▶ [What you will do]:
In the entries that follow, the line with "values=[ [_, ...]" opens the range and the line with "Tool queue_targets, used" closes it; repeat that range exactly, both lines included.

[Items from a data source]
____________________
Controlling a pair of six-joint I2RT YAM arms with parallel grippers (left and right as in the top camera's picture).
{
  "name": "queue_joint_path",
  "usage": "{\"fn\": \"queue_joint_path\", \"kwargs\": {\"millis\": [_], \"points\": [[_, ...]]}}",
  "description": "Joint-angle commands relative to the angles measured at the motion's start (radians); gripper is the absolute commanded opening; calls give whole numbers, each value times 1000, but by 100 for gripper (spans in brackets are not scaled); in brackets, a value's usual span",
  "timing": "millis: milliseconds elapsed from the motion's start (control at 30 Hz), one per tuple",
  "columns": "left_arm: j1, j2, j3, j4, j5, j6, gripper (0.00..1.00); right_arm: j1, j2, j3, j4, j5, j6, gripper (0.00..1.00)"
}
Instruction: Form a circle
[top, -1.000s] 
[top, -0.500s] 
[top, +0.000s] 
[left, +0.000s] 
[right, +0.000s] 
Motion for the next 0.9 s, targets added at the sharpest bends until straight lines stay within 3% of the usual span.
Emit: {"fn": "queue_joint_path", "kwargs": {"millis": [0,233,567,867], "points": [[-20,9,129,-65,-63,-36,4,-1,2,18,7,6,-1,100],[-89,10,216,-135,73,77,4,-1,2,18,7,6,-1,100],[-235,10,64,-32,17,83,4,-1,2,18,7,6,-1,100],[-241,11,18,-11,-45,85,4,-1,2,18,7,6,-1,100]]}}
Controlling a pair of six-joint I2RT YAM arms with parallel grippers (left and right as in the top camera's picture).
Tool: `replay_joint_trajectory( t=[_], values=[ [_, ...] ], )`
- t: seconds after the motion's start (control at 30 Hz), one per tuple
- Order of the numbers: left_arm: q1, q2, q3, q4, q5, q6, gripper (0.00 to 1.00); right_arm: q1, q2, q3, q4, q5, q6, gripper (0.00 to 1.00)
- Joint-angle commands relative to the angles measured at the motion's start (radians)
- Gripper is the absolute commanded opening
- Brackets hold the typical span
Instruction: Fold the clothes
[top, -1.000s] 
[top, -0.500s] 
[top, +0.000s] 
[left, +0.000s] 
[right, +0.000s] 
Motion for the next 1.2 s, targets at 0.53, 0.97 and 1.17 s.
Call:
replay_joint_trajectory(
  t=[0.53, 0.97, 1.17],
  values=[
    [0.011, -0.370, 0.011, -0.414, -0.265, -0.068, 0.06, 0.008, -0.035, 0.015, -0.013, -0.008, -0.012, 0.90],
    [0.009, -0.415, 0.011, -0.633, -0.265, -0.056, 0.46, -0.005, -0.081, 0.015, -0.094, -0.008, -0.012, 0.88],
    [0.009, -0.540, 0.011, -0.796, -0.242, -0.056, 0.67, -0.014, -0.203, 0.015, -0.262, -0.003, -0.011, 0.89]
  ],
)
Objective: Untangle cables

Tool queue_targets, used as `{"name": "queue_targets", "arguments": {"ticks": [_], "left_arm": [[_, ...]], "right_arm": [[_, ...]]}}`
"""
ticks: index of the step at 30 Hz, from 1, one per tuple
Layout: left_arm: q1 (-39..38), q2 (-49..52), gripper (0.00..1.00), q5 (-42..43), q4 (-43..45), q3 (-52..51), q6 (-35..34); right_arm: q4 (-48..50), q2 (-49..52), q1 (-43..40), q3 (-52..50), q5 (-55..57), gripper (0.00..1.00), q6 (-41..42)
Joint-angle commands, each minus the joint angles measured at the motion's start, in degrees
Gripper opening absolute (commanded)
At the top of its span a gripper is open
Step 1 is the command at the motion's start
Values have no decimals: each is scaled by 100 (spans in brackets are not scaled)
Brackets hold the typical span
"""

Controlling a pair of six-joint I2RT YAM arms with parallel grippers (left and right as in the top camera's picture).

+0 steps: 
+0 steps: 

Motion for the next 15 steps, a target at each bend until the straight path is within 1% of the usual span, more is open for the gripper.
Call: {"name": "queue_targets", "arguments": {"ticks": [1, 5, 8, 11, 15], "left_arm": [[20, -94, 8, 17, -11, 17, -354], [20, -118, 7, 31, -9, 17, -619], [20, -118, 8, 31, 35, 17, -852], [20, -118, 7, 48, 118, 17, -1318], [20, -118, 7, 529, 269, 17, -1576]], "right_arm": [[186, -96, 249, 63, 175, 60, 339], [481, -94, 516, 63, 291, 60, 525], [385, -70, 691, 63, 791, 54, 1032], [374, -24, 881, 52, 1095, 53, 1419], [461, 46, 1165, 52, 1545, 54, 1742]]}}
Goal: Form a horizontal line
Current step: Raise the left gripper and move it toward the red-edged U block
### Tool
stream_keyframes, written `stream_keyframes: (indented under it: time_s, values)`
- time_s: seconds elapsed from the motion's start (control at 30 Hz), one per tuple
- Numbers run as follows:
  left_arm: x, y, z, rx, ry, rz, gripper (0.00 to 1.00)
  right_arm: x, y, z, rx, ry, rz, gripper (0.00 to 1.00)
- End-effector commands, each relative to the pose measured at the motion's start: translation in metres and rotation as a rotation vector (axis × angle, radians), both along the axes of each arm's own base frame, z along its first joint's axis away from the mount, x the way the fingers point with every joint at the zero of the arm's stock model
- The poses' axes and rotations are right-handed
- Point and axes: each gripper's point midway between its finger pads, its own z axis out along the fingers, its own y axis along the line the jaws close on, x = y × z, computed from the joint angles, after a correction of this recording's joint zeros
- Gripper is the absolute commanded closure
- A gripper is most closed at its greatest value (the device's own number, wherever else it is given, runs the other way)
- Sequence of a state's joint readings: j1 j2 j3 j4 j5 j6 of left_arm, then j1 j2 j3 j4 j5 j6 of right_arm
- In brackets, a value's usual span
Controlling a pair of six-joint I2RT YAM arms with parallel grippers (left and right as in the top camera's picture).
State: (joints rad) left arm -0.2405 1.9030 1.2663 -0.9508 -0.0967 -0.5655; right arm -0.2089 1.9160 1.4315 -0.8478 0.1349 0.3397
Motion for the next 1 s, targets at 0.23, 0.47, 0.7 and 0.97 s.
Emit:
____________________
▶ [Your response]:
Tool: `replay_joint_trajectory( t=[_], values=[ [_, ...] ], )`
- t: seconds after the motion's start (control at 30 Hz), one per tuple
- Order of the numbers: left_arm: q1, q2, q3, q4, q5, q6, gripper (0.00 to 1.00); right_arm: q1, q2, q3, q4, q5, q6, gripper (0.00 to 1.00)
- Joint-angle commands relative to the angles measured at the motion's start (radians)
- Gripper is the absolute commanded opening
- Brackets hold the typical span
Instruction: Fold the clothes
[top, -1.000s] 
[top, -0.500s] 
[top, +0.000s] 
[left, +0.000s] 
[right, +0.000s] 
Motion for the next 1.2 s, targets at 0.53, 0.97 and 1.17 s.
Call:
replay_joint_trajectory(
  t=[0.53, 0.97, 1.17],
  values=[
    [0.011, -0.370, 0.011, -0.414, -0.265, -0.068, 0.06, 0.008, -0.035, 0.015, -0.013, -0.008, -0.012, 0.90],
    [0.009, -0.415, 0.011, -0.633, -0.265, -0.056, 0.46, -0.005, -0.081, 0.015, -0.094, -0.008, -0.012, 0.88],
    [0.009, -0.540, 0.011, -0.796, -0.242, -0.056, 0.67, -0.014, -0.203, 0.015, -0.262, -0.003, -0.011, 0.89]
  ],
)
Objective: Untangle cables

Tool queue_targets, used as `{"name": "queue_targets", "arguments": {"ticks": [_], "left_arm": [[_, ...]], "right_arm": [[_, ...]]}}`

The exercise has been carried out in full.